■ **Exercise instructions**: The output is the lines below from the one with "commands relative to" through the one with "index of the", both included, printed exactly and with no other line.

■ **Available data**:
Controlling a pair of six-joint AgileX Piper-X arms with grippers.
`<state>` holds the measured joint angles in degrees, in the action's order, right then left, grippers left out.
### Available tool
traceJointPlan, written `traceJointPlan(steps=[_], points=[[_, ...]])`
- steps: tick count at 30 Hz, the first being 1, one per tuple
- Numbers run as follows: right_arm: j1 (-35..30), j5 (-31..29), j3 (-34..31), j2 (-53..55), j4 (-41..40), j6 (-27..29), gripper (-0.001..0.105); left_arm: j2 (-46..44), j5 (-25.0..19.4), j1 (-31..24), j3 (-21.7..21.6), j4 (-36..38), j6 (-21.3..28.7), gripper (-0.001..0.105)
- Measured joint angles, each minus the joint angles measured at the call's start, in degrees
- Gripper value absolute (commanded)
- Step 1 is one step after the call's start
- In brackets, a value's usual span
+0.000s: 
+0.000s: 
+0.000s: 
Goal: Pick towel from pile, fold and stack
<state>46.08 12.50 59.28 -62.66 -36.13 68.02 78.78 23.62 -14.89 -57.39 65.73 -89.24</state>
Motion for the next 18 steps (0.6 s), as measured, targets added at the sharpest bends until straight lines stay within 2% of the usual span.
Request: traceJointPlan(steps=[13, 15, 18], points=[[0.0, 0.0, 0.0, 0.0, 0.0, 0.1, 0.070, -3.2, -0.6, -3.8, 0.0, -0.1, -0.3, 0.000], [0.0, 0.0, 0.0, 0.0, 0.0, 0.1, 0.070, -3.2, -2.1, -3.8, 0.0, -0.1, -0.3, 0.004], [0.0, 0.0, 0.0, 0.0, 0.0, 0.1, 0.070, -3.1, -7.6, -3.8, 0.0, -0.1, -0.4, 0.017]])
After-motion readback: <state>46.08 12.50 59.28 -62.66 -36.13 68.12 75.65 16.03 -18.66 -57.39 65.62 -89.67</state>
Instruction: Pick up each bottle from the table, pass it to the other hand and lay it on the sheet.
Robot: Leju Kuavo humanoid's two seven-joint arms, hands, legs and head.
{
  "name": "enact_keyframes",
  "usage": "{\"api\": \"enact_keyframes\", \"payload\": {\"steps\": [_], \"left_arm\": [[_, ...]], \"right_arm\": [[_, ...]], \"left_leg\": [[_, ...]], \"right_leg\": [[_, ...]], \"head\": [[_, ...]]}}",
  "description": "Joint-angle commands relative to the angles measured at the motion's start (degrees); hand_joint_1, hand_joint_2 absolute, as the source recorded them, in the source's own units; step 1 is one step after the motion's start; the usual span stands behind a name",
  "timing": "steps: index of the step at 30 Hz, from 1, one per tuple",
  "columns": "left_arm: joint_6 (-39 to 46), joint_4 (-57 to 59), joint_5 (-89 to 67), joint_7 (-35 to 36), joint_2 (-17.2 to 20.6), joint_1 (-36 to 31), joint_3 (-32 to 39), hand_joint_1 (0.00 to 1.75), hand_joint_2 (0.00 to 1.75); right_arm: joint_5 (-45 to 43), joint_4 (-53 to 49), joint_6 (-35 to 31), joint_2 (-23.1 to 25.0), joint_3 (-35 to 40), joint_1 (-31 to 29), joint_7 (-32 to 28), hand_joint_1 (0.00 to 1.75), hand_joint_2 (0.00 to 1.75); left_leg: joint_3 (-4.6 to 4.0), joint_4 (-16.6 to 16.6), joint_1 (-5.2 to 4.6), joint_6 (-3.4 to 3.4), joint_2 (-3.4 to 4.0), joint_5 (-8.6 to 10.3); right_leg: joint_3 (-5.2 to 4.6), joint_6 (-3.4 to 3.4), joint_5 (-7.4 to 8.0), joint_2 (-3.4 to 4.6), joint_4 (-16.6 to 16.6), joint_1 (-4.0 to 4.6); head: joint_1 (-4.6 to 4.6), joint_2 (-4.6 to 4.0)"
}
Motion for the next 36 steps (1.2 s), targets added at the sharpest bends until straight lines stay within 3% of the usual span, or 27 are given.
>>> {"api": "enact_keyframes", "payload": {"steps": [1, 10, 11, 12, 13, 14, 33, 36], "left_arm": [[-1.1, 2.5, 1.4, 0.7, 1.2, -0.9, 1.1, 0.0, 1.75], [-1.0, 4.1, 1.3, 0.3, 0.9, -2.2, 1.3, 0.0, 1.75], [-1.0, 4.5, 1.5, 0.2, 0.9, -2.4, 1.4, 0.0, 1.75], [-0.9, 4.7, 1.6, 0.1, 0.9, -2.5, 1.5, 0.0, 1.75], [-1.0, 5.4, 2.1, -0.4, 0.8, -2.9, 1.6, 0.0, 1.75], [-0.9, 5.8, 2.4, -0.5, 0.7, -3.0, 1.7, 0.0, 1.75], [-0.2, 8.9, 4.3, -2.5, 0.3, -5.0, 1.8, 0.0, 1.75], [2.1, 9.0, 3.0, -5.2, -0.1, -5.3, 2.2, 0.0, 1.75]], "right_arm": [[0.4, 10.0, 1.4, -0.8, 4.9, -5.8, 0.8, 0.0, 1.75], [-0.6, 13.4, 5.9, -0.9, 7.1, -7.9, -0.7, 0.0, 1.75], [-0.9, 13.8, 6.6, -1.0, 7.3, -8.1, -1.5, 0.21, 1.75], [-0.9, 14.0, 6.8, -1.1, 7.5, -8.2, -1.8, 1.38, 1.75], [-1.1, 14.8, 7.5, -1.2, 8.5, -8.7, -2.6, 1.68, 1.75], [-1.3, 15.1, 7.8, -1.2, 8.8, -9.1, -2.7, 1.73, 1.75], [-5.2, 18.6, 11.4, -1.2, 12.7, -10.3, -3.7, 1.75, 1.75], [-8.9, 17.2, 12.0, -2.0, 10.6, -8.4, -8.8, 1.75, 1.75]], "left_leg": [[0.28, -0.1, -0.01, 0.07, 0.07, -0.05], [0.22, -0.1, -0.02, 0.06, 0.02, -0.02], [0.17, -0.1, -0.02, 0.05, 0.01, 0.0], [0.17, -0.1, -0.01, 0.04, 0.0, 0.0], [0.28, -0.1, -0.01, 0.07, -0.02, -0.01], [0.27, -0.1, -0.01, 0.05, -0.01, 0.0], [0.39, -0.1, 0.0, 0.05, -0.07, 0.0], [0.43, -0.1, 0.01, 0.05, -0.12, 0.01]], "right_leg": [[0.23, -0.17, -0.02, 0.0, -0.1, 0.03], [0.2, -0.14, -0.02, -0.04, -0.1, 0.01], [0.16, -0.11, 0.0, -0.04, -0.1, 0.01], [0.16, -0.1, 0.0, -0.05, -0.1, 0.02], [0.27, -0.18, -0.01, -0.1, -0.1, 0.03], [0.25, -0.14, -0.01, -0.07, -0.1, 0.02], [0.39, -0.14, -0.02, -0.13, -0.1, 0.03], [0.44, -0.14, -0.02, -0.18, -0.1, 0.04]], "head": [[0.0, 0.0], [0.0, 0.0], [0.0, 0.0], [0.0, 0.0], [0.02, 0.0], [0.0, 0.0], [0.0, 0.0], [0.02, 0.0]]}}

■ **Solution to the problem**:
  "description": "Joint-angle commands relative to the angles measured at the motion's start (degrees); hand_joint_1, hand_joint_2 absolute, as the source recorded them, in the source's own units; step 1 is one step after the motion's start; the usual span stands behind a name",
  "timing": "steps: index of the step at 30 Hz, from 1, one per tuple",

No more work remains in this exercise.